## ASSIGNED TASK
In duplicating the lines below, keep every word unchanged and drop the pictures.

## DATA EXCERPT
_ _ _ _ _ _ _
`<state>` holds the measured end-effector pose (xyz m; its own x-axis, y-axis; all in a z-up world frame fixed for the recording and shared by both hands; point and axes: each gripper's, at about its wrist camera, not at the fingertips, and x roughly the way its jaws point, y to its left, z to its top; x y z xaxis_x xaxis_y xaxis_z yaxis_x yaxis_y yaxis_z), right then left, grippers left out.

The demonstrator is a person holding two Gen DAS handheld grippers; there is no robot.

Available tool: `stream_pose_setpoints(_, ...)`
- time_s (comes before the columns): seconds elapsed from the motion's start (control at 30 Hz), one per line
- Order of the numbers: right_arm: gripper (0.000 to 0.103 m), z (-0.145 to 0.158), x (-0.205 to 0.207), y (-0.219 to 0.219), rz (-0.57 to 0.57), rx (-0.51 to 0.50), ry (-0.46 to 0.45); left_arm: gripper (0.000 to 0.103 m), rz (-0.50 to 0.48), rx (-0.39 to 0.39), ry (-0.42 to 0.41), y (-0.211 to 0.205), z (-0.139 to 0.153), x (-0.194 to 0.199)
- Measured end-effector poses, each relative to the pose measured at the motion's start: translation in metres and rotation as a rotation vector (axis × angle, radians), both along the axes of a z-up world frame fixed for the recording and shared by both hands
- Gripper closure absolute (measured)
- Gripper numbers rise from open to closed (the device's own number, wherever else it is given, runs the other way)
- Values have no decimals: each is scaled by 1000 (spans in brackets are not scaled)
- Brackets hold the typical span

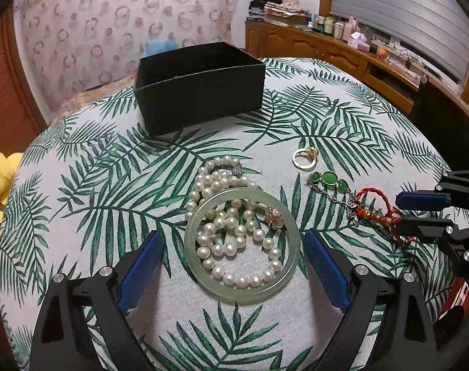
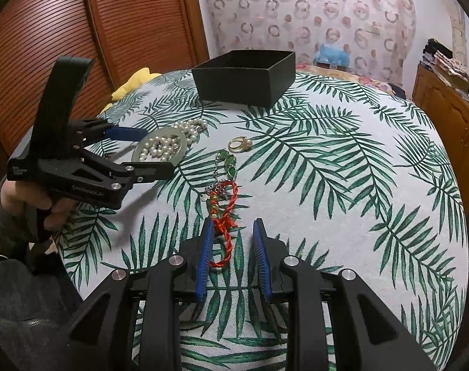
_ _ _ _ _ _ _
## TASK ANSWER
`<state>` holds the measured end-effector pose (xyz m; its own x-axis, y-axis; all in a z-up world frame fixed for the recording and shared by both hands; point and axes: each gripper's, at about its wrist camera, not at the fingertips, and x roughly the way its jaws point, y to its left, z to its top; x y z xaxis_x xaxis_y xaxis_z yaxis_x yaxis_y yaxis_z), right then left, grippers left out.

The demonstrator is a person holding two Gen DAS handheld grippers; there is no robot.

Available tool: `stream_pose_setpoints(_, ...)`
- time_s (comes before the columns): seconds elapsed from the motion's start (control at 30 Hz), one per line
- Order of the numbers: right_arm: gripper (0.000 to 0.103 m), z (-0.145 to 0.158), x (-0.205 to 0.207), y (-0.219 to 0.219), rz (-0.57 to 0.57), rx (-0.51 to 0.50), ry (-0.46 to 0.45); left_arm: gripper (0.000 to 0.103 m), rz (-0.50 to 0.48), rx (-0.39 to 0.39), ry (-0.42 to 0.41), y (-0.211 to 0.205), z (-0.139 to 0.153), x (-0.194 to 0.199)
- Measured end-effector poses, each relative to the pose measured at the motion's start: translation in metres and rotation as a rotation vector (axis × angle, radians), both along the axes of a z-up world frame fixed for the recording and shared by both hands
- Gripper closure absolute (measured)
- Gripper numbers rise from open to closed (the device's own number, wherever else it is given, runs the other way)
- Values have no decimals: each is scaled by 1000 (spans in brackets are not scaled)
- Brackets hold the typical span

The answer given here is complete.